SCSI is one technology for doing this, and it works well over short distances but has problems with long cables. Fibre Channel was invented to remedy this: put simply, it's a way of sending SCSI commands over optic fibre rather than electrical cable. Fibre Channel lets you to do some other neat things too, such as switching - similar to Ethernet switching - to get many PCs talking to the same box of disks, or a single PC talking to many boxes of disks. Moreover, these machines can have alternate paths to get to their data on the boxes of disks. That, basically, is a SAN: a collection of machines connected to boxes of disks via a fibre-optic network. It runs very quickly because of the fibre - when first introduced, Fibre Channel ran at 1Gb/sec and it will soon be available at 10Gb/sec.
At first glance, it may not be obvious why a SAN is such a good idea. If you have a lot of data, and need it accessed in a lot of different places (with the possibility for redundancy), a SAN topology may be a way to do this. It also lets you invest your storage budget centrally rather than distributing it around a lot of machines.

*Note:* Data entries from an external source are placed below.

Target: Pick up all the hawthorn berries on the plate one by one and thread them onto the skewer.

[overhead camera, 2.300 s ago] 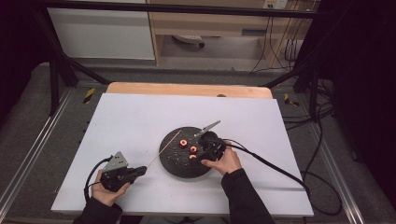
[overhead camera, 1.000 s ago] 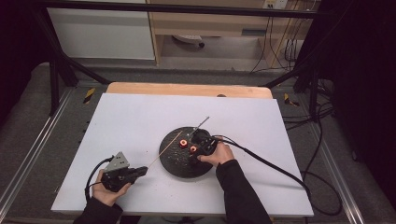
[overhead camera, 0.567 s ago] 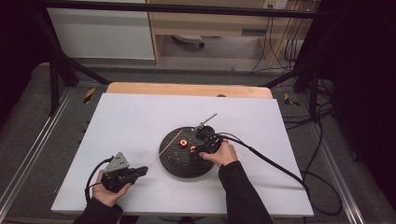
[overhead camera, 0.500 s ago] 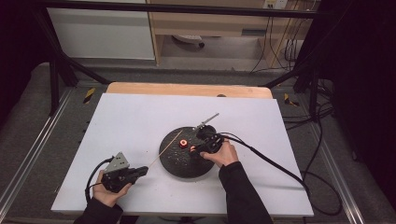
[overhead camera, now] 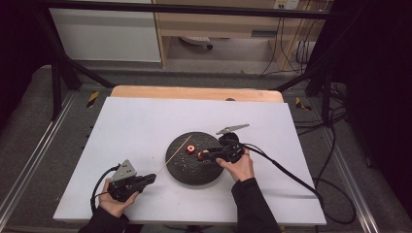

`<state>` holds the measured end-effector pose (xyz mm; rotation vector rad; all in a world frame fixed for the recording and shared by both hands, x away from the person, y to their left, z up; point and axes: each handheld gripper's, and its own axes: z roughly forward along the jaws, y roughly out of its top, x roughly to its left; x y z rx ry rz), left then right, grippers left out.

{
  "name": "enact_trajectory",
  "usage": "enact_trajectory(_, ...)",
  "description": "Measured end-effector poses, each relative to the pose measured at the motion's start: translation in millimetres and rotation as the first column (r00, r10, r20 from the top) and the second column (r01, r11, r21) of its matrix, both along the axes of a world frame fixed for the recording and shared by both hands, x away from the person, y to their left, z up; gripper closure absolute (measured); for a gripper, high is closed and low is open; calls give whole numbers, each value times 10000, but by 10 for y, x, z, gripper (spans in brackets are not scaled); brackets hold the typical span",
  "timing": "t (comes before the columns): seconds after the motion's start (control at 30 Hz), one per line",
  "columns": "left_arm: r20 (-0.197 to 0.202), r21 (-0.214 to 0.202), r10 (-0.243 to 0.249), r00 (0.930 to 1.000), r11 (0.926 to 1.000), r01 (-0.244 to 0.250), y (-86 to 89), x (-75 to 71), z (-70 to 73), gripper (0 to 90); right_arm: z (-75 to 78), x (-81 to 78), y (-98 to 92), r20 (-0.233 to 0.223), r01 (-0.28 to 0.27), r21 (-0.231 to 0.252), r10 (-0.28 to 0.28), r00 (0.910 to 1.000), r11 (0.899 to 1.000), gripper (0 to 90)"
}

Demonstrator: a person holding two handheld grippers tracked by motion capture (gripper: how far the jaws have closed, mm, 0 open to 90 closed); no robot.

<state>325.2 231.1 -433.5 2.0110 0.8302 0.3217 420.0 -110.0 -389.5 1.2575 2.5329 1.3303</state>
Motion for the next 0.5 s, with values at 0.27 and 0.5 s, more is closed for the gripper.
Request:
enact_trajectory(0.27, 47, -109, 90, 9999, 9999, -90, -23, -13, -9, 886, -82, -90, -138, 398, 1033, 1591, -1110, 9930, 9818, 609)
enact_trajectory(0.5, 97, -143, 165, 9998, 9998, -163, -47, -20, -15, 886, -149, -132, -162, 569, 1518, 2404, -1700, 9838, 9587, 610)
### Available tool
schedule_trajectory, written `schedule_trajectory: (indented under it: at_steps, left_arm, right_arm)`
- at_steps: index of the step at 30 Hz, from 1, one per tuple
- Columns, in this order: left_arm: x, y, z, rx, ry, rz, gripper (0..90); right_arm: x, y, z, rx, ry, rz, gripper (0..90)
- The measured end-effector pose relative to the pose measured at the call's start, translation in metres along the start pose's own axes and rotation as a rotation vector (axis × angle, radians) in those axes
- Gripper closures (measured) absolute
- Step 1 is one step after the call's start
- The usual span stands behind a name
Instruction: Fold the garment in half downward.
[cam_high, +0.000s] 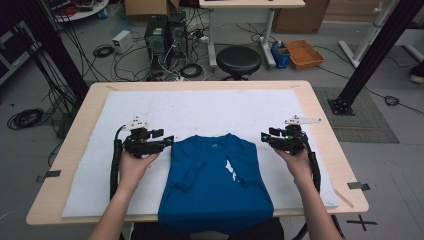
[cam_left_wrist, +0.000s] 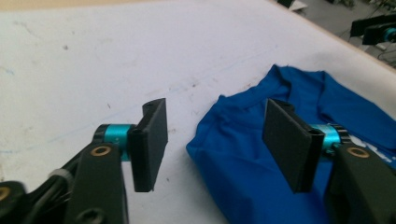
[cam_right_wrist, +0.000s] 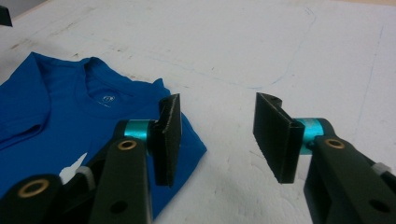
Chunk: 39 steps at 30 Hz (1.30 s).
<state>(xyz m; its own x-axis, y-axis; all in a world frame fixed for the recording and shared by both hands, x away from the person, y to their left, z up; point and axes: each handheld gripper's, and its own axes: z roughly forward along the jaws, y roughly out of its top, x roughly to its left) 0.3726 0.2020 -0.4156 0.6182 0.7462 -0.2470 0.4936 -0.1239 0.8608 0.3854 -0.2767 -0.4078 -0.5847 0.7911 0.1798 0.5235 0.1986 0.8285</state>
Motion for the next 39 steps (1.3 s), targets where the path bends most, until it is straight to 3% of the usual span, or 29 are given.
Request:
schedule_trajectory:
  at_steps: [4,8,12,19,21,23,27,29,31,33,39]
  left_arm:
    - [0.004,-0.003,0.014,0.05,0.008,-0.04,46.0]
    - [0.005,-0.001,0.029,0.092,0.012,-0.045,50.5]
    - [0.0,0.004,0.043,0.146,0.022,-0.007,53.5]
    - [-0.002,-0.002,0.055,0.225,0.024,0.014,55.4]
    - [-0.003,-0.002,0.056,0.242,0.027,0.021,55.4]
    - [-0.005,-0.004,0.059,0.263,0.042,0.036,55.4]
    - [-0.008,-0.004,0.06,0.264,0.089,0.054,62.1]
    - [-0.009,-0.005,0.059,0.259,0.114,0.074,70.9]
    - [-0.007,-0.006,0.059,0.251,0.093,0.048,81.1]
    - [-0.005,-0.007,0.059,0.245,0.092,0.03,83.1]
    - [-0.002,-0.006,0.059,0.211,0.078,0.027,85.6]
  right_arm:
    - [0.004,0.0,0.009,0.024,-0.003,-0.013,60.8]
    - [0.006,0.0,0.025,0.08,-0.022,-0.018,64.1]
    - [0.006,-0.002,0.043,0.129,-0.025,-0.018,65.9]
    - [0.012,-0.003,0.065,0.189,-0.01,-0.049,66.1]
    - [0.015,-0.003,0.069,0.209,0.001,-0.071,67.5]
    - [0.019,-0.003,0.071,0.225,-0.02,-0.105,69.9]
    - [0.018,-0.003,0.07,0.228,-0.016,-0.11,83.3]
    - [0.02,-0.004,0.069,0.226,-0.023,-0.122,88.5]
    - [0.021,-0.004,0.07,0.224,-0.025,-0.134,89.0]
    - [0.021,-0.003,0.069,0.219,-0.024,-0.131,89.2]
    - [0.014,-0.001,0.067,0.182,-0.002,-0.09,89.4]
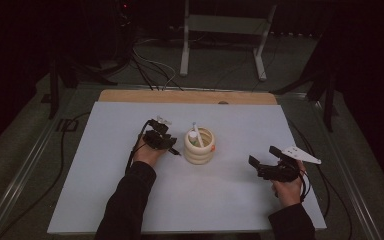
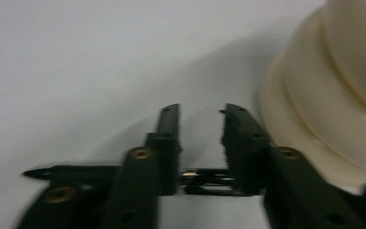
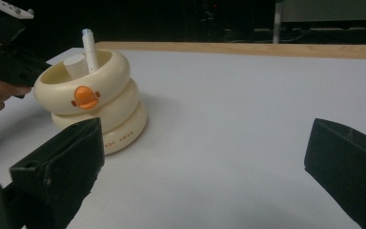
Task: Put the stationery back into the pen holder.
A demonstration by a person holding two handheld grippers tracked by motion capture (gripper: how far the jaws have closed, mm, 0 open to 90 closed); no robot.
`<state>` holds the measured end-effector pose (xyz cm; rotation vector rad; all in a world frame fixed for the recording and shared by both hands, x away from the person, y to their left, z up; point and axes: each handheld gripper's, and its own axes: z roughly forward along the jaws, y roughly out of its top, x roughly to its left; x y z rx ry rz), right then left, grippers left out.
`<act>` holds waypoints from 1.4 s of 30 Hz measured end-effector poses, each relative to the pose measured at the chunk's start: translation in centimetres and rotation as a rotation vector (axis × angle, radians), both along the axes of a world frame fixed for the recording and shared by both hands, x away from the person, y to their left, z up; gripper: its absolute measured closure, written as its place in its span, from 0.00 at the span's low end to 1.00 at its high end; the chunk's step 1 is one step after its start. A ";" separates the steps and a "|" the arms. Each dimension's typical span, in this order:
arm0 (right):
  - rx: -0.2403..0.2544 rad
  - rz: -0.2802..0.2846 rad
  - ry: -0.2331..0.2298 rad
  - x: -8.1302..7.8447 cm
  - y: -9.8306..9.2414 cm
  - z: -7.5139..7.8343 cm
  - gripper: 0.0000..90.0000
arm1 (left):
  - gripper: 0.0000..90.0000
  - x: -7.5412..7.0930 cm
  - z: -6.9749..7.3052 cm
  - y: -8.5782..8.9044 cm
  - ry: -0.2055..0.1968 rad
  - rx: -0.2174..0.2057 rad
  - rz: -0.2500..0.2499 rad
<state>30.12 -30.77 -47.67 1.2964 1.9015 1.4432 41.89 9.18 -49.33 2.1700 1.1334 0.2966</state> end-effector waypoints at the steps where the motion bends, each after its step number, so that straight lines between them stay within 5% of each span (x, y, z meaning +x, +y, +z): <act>1: 0.000 0.000 0.000 0.0 0.0 0.0 0.00 | 0.85 0.0 0.0 -0.1 0.002 -0.007 -0.006; 4: 0.000 0.000 0.001 0.0 0.0 0.0 0.00 | 1.00 -0.1 -0.1 -0.3 0.003 -0.004 -0.029; 13: 0.000 0.000 0.001 0.0 0.0 0.0 0.00 | 1.00 -0.5 -0.8 -1.5 0.044 0.003 -0.106; 42: -0.002 0.000 0.000 0.0 0.0 0.0 0.00 | 1.00 -2.0 -1.1 0.0 0.079 0.025 -0.138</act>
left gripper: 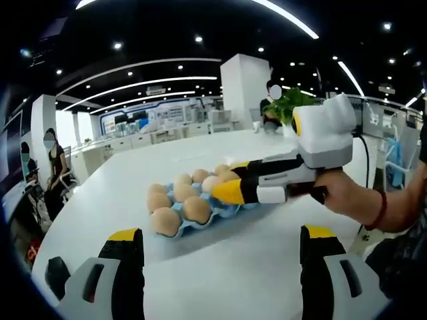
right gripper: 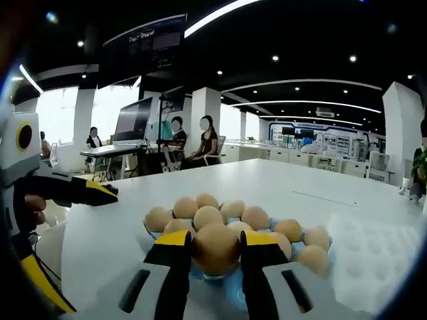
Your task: Place the egg into an empty slot of the egg tray after lifting it from the table, then release the egg inside the slot.
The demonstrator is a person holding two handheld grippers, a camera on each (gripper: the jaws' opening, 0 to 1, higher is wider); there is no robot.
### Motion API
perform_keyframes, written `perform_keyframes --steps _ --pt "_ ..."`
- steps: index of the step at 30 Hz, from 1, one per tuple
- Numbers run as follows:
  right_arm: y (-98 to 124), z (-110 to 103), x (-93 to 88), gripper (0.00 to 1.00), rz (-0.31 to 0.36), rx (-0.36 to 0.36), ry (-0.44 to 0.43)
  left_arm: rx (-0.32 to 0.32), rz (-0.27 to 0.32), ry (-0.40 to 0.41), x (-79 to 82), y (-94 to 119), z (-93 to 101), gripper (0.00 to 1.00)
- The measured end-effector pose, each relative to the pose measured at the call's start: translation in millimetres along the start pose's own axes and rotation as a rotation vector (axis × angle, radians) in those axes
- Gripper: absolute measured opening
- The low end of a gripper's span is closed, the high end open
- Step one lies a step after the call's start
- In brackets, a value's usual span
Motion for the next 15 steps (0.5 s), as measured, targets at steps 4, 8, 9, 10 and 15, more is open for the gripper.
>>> perform_keyframes --steps 4,8,9,10,15 --pt "-2.3 -1.6 -6.4 0.3 -0.009 0.001 0.016 -0.001 0.03 0.023 5.1 0.4 -1.2 0.99" --pt "-1.2 -3.8 -11.3 0.3 -0.019 0.003 0.042 0.0 0.028 0.018 5.3 0.3 -1.3 0.99" --pt "-2.0 -3.9 -10.6 0.3 -0.011 0.002 0.049 0.0 0.027 0.017 5.1 0.3 -1.2 0.99" --pt "-2.3 -4.3 -10.8 0.3 -0.009 0.001 0.057 0.0 0.026 0.016 4.8 0.3 -1.2 0.99" --pt "-0.7 -7.4 -13.6 0.3 0.015 0.002 0.058 0.0 0.014 0.015 2.4 0.6 -0.8 0.99"
Point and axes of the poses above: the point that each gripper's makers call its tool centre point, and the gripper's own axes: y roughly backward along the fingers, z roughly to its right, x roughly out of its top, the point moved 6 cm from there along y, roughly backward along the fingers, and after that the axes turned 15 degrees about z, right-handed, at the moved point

However, some manufacturers recently figured out that 1Gb/sec could be provided more cheaply than via an expensive fibre infrastructure - a 1000BaseT Ethernet runs at 1Gb/sec over cheap copper cable. But to make a SAN work over 1000BaseT, they had to find a way of sending SCSI commands over Ethernet. Enter iSCSI, which is all about sending SCSI commands in IP packets. What this means is that if you have a machine and box of disks that support iSCSI, you can build a SAN over your existing Ethernet. That lets you use all the neat features that Ethernet and IP provide for sorting out routes and alternate paths, without worrying about how a Fibre Channel switch would do it. The iSCSI SAN was born and is now supported by a large number of manufacturers. In the rest of this article, we're going to show you how to put together a reliable and resilient iSCSI SAN, based (for the most part) on open-source software.
Initiators and targets
Before going on, we need to know a bit of iSCSI terminology. Under iSCSI, there are two parties: the initiator (the machine that wants the data) and the target (the machine providing the data). In a fibre-based SAN, the initiator is a computer and the target is a RAID array, but in our example we're going to build an iSCSI target out of two PCs in an active-passive pair. The idea will be that one machine will act as target and handle iSCSI requests from the initiators, then mirror its disks to another machine that will act as a hot standby. If the active machine fails, the standby machine will take over to provide the iSCSI service, and when the failed machine returns it will resynchronise with the standby machine and then take back the service. This is ambitious stuff, and as we write this article we don't know if it's going to work; it should, but we'll see.